### Instructions to follow:
Your answer must be the records below, printed exactly.

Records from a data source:

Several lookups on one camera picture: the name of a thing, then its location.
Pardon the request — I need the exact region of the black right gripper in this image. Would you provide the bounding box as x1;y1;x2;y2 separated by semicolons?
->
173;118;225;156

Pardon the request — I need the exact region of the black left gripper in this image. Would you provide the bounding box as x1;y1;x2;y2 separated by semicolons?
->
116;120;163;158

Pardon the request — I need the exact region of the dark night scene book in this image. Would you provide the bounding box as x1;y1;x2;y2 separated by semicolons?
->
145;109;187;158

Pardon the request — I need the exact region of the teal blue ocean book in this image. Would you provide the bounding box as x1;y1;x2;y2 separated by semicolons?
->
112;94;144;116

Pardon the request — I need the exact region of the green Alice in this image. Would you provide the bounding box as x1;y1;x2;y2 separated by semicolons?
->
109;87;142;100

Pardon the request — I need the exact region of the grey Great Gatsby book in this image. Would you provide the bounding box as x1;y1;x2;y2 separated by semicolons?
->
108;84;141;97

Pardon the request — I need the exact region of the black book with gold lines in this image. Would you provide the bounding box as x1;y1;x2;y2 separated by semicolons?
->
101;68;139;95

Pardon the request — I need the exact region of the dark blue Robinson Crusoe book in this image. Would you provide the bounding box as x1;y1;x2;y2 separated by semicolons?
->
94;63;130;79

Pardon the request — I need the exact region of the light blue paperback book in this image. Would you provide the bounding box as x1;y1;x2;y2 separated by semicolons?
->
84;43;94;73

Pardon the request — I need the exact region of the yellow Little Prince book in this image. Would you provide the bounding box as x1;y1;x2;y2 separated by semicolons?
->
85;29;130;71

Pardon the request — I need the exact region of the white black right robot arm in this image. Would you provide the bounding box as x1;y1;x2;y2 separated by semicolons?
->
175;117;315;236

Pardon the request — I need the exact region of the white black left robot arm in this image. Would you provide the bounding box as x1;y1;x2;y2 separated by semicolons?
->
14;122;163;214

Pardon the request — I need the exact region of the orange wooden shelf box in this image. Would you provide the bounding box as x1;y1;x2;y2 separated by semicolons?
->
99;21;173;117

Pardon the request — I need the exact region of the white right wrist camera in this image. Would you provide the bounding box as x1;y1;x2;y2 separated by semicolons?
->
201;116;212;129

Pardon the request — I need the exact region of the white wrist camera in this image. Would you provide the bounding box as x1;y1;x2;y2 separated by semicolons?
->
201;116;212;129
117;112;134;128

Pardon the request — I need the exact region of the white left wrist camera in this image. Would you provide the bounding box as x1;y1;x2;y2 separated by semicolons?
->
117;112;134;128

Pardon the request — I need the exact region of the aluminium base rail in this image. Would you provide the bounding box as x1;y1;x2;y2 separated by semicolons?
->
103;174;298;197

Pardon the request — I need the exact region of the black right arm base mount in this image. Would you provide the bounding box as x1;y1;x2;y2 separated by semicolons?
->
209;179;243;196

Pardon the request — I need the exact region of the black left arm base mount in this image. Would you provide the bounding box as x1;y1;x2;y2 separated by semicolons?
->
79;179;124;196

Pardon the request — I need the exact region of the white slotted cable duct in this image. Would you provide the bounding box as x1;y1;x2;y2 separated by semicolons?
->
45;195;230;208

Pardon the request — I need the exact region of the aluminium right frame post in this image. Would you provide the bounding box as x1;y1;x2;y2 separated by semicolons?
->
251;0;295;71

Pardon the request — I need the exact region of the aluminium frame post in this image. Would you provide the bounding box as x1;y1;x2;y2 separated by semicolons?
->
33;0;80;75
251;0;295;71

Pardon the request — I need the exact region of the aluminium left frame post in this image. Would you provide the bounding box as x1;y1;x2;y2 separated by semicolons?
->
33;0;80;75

### Result of the task:
Several lookups on one camera picture: the name of a thing, then its location.
Pardon the request — I need the exact region of the black right gripper in this image. Would you provide the bounding box as x1;y1;x2;y2 separated by semicolons?
->
173;118;225;156

Pardon the request — I need the exact region of the black left gripper in this image. Would you provide the bounding box as x1;y1;x2;y2 separated by semicolons?
->
116;120;163;158

Pardon the request — I need the exact region of the dark night scene book in this image. Would you provide the bounding box as x1;y1;x2;y2 separated by semicolons?
->
145;109;187;158

Pardon the request — I need the exact region of the teal blue ocean book in this image. Would you provide the bounding box as x1;y1;x2;y2 separated by semicolons?
->
112;94;144;116

Pardon the request — I need the exact region of the green Alice in this image. Would you provide the bounding box as x1;y1;x2;y2 separated by semicolons?
->
109;87;142;100

Pardon the request — I need the exact region of the grey Great Gatsby book in this image. Would you provide the bounding box as x1;y1;x2;y2 separated by semicolons?
->
108;84;141;97

Pardon the request — I need the exact region of the black book with gold lines in this image. Would you provide the bounding box as x1;y1;x2;y2 separated by semicolons?
->
101;68;139;95

Pardon the request — I need the exact region of the dark blue Robinson Crusoe book in this image. Would you provide the bounding box as x1;y1;x2;y2 separated by semicolons?
->
94;63;130;79

Pardon the request — I need the exact region of the light blue paperback book in this image. Would you provide the bounding box as x1;y1;x2;y2 separated by semicolons?
->
84;43;94;73

Pardon the request — I need the exact region of the yellow Little Prince book in this image. Would you provide the bounding box as x1;y1;x2;y2 separated by semicolons?
->
85;29;130;71

Pardon the request — I need the exact region of the white black right robot arm in this image. Would you provide the bounding box as x1;y1;x2;y2 separated by semicolons?
->
175;117;315;236

Pardon the request — I need the exact region of the white black left robot arm in this image. Would you provide the bounding box as x1;y1;x2;y2 separated by semicolons?
->
14;122;163;214

Pardon the request — I need the exact region of the orange wooden shelf box in this image. Would you provide the bounding box as x1;y1;x2;y2 separated by semicolons?
->
99;21;173;117

Pardon the request — I need the exact region of the white right wrist camera in this image. Would you provide the bounding box as x1;y1;x2;y2 separated by semicolons?
->
201;116;212;129

Pardon the request — I need the exact region of the white wrist camera in this image. Would you provide the bounding box as x1;y1;x2;y2 separated by semicolons?
->
201;116;212;129
117;112;134;128

Pardon the request — I need the exact region of the white left wrist camera in this image. Would you provide the bounding box as x1;y1;x2;y2 separated by semicolons?
->
117;112;134;128

Pardon the request — I need the exact region of the aluminium base rail in this image. Would you provide the bounding box as x1;y1;x2;y2 separated by semicolons?
->
103;174;298;197

Pardon the request — I need the exact region of the black right arm base mount in this image. Would you provide the bounding box as x1;y1;x2;y2 separated by semicolons?
->
209;179;243;196

Pardon the request — I need the exact region of the black left arm base mount in this image. Would you provide the bounding box as x1;y1;x2;y2 separated by semicolons?
->
79;179;124;196

Pardon the request — I need the exact region of the white slotted cable duct in this image. Would you provide the bounding box as x1;y1;x2;y2 separated by semicolons?
->
45;195;230;208

Pardon the request — I need the exact region of the aluminium right frame post in this image. Would you provide the bounding box as x1;y1;x2;y2 separated by semicolons?
->
251;0;295;71

Pardon the request — I need the exact region of the aluminium frame post in this image. Would you provide the bounding box as x1;y1;x2;y2 separated by semicolons?
->
33;0;80;75
251;0;295;71

Pardon the request — I need the exact region of the aluminium left frame post in this image. Would you provide the bounding box as x1;y1;x2;y2 separated by semicolons?
->
33;0;80;75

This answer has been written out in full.